• Instructions to follow:
Across all lines of the entries, tally those with the word "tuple" in them. The reply is the tally, by itself.

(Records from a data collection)
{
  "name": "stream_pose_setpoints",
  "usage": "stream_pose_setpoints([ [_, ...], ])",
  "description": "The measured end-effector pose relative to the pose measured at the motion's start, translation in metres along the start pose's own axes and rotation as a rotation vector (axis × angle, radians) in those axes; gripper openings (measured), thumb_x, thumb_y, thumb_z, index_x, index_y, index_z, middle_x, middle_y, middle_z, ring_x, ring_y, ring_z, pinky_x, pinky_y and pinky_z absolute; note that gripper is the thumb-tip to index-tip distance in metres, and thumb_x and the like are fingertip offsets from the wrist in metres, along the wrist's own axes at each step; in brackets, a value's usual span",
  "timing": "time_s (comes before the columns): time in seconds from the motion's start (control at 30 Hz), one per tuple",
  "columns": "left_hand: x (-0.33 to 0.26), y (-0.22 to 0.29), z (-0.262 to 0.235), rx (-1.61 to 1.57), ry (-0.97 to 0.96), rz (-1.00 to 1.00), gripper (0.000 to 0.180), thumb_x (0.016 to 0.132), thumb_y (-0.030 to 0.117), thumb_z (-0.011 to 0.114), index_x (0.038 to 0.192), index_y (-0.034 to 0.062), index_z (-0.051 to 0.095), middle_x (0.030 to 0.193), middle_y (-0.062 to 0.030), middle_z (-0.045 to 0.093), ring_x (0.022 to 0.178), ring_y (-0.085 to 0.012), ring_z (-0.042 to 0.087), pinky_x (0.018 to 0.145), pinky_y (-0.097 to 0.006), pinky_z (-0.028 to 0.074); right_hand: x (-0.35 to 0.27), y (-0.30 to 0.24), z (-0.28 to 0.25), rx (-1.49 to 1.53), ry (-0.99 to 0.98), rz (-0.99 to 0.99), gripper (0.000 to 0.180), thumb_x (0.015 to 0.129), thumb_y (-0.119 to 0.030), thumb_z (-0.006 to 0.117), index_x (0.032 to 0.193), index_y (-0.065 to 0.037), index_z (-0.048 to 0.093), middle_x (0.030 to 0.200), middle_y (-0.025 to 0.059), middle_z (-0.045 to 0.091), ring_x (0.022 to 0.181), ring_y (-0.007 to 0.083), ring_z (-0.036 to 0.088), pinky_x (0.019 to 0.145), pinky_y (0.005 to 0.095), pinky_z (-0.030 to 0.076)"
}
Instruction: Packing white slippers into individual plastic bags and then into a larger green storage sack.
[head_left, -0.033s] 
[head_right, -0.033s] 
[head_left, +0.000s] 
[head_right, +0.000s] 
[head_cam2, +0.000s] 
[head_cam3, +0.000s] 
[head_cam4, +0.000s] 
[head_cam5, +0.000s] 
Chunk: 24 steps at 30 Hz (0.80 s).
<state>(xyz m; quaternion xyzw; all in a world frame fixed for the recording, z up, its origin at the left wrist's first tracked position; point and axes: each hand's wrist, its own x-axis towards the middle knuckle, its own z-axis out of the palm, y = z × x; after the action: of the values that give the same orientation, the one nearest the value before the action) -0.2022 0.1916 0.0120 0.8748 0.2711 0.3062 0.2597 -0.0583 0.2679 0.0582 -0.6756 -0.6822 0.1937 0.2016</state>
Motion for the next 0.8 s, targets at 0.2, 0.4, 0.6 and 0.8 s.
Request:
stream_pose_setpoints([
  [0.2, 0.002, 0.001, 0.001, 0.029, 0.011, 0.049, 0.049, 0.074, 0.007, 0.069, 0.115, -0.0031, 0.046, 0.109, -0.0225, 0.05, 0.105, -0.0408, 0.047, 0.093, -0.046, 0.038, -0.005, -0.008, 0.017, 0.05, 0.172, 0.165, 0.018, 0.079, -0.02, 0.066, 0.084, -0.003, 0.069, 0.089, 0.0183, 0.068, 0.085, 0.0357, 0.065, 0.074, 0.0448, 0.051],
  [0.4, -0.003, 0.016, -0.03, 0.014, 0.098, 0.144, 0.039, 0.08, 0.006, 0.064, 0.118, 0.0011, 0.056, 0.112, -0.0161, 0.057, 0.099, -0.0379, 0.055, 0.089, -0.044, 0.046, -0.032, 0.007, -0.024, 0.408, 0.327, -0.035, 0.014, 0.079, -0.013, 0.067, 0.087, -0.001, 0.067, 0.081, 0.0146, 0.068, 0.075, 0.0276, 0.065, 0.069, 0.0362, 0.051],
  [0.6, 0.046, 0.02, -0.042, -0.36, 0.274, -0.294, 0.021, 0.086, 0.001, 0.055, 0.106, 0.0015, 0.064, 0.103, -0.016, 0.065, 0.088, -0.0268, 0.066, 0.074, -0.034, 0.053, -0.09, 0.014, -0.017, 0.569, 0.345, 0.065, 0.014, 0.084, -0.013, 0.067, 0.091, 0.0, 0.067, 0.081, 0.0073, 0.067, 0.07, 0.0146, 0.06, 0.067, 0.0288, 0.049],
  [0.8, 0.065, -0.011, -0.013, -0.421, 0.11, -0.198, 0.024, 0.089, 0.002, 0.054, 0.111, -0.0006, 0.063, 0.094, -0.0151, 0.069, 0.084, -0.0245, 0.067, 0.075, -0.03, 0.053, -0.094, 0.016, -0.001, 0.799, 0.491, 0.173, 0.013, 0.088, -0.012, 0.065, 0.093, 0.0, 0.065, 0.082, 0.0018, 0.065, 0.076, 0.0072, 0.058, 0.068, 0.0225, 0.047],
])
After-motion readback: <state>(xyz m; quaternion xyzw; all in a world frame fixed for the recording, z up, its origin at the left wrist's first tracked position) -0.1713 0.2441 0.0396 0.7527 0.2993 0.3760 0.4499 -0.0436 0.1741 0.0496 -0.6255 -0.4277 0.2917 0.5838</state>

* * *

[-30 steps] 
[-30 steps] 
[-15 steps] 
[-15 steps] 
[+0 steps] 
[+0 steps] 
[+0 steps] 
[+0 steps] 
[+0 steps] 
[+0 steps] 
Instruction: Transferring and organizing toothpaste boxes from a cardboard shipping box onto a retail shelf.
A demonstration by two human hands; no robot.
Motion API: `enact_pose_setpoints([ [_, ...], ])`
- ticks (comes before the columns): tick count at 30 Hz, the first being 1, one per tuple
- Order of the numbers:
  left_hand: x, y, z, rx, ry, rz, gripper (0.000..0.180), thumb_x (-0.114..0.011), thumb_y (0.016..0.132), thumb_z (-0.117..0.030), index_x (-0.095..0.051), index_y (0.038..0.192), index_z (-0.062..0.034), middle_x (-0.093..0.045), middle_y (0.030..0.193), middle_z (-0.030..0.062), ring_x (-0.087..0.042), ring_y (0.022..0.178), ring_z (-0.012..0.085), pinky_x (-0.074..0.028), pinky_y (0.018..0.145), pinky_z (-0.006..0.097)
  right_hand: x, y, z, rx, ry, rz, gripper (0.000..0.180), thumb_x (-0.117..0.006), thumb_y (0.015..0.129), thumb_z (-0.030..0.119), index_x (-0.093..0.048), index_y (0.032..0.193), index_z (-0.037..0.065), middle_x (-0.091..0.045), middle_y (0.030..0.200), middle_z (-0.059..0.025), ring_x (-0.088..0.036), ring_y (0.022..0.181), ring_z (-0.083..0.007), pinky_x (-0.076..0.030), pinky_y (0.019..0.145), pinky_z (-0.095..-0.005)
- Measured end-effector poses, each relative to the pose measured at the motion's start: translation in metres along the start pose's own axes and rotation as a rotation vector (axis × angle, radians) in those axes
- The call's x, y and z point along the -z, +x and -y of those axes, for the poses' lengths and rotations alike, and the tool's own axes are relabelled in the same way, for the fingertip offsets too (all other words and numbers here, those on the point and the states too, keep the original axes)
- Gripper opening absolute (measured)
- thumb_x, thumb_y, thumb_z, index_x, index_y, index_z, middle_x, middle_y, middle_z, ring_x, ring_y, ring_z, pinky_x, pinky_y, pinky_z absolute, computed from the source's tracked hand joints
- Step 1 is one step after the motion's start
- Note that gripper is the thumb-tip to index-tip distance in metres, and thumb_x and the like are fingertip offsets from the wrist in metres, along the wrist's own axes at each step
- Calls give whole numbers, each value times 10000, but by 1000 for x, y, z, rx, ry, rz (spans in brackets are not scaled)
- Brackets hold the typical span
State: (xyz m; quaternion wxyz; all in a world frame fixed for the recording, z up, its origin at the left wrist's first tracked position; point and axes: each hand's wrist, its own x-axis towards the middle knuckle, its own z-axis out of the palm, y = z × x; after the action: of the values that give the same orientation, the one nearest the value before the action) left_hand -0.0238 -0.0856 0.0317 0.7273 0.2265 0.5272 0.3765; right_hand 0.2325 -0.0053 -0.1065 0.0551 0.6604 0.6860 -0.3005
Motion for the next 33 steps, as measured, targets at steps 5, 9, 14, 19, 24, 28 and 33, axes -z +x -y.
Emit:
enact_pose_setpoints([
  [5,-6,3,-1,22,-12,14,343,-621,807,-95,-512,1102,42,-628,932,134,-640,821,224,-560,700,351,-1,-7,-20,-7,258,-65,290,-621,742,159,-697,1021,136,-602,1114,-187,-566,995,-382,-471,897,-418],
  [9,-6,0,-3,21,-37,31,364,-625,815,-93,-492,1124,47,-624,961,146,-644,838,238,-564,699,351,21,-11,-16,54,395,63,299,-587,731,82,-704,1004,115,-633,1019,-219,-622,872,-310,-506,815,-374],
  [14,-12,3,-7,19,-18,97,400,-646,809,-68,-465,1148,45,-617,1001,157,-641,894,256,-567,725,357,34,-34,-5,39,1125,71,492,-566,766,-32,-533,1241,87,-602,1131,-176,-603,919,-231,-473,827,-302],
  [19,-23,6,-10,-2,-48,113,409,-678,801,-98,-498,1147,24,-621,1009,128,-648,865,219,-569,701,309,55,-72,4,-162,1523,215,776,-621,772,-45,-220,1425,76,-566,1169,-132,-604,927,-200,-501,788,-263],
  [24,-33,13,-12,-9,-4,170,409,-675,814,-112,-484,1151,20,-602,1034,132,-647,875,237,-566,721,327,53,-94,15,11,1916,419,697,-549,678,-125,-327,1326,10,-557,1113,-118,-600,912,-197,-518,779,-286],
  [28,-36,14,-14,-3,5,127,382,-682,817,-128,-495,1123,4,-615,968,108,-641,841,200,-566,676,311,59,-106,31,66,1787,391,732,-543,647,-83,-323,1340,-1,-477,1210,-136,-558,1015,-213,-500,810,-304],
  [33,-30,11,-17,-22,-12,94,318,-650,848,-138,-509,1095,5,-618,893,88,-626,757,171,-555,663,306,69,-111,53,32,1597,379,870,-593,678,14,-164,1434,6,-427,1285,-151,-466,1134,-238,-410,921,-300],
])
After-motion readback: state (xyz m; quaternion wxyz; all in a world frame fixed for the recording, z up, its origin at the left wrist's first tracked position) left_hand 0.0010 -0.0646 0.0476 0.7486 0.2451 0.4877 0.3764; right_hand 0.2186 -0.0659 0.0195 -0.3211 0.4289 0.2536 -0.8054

• Exercise answer:
2